Problem to work on. For each line in the data below, write an exact copy.

Collected material.
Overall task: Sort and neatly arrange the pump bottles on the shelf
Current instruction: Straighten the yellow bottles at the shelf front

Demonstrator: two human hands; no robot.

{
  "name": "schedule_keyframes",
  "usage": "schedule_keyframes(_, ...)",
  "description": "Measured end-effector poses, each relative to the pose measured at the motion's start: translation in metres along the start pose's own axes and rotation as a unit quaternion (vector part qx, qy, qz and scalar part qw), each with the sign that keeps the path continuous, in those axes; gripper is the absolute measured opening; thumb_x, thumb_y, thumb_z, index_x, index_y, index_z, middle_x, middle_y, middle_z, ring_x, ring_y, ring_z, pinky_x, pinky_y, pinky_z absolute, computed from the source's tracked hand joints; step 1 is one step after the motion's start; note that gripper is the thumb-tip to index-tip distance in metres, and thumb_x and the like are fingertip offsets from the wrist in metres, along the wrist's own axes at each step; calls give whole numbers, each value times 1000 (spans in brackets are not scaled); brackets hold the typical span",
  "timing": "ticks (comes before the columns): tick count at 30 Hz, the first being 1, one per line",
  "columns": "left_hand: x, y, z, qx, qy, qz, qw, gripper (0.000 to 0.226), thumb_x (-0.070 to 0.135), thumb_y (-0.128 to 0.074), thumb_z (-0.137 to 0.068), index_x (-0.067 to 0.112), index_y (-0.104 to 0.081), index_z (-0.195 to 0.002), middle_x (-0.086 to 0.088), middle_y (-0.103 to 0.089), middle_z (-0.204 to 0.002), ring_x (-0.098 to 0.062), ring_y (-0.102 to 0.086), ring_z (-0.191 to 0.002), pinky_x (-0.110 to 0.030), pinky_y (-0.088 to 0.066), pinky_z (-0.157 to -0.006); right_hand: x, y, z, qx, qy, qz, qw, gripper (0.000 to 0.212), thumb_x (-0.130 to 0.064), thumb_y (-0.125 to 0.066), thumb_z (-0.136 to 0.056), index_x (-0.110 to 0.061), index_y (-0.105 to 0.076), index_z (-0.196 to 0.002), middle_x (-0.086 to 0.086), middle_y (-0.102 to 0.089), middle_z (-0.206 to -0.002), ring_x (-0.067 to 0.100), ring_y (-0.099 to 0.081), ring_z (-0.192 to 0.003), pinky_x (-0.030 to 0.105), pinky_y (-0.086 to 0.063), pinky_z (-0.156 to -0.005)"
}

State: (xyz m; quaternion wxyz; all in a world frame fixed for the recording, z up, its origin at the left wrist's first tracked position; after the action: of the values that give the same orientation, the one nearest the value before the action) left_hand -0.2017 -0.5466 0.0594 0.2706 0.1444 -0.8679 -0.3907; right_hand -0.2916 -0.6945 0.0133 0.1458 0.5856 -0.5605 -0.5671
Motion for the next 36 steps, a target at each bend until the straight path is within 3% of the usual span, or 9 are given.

Exercise response.
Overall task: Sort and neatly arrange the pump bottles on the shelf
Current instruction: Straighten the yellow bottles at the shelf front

Demonstrator: two human hands; no robot.

{
  "name": "schedule_keyframes",
  "usage": "schedule_keyframes(_, ...)",
  "description": "Measured end-effector poses, each relative to the pose measured at the motion's start: translation in metres along the start pose's own axes and rotation as a unit quaternion (vector part qx, qy, qz and scalar part qw), each with the sign that keeps the path continuous, in those axes; gripper is the absolute measured opening; thumb_x, thumb_y, thumb_z, index_x, index_y, index_z, middle_x, middle_y, middle_z, ring_x, ring_y, ring_z, pinky_x, pinky_y, pinky_z absolute, computed from the source's tracked hand joints; step 1 is one step after the motion's start; note that gripper is the thumb-tip to index-tip distance in metres, and thumb_x and the like are fingertip offsets from the wrist in metres, along the wrist's own axes at each step; calls give whole numbers, each value times 1000 (spans in brackets are not scaled); brackets hold the typical span",
  "timing": "ticks (comes before the columns): tick count at 30 Hz, the first being 1, one per line",
  "columns": "left_hand: x, y, z, qx, qy, qz, qw, gripper (0.000 to 0.226), thumb_x (-0.070 to 0.135), thumb_y (-0.128 to 0.074), thumb_z (-0.137 to 0.068), index_x (-0.067 to 0.112), index_y (-0.104 to 0.081), index_z (-0.195 to 0.002), middle_x (-0.086 to 0.088), middle_y (-0.103 to 0.089), middle_z (-0.204 to 0.002), ring_x (-0.098 to 0.062), ring_y (-0.102 to 0.086), ring_z (-0.191 to 0.002), pinky_x (-0.110 to 0.030), pinky_y (-0.088 to 0.066), pinky_z (-0.157 to -0.006); right_hand: x, y, z, qx, qy, qz, qw, gripper (0.000 to 0.212), thumb_x (-0.130 to 0.064), thumb_y (-0.125 to 0.066), thumb_z (-0.136 to 0.056), index_x (-0.110 to 0.061), index_y (-0.105 to 0.076), index_z (-0.196 to 0.002), middle_x (-0.086 to 0.086), middle_y (-0.102 to 0.089), middle_z (-0.206 to -0.002), ring_x (-0.067 to 0.100), ring_y (-0.099 to 0.081), ring_z (-0.192 to 0.003), pinky_x (-0.030 to 0.105), pinky_y (-0.086 to 0.063), pinky_z (-0.156 to -0.005)"
}

State: (xyz m; quaternion wxyz; all in a world frame fixed for the recording, z up, its origin at the left wrist's first tracked position; after the action: of the values that give the same orientation, the one nearest the value before the action) left_hand -0.2017 -0.5466 0.0594 0.2706 0.1444 -0.8679 -0.3907; right_hand -0.2916 -0.6945 0.0133 0.1458 0.5856 -0.5605 -0.5671
Motion for the next 36 steps, a target at each bend until the straight path is within 3% of the usual span, or 9 are given.

This output is now complete.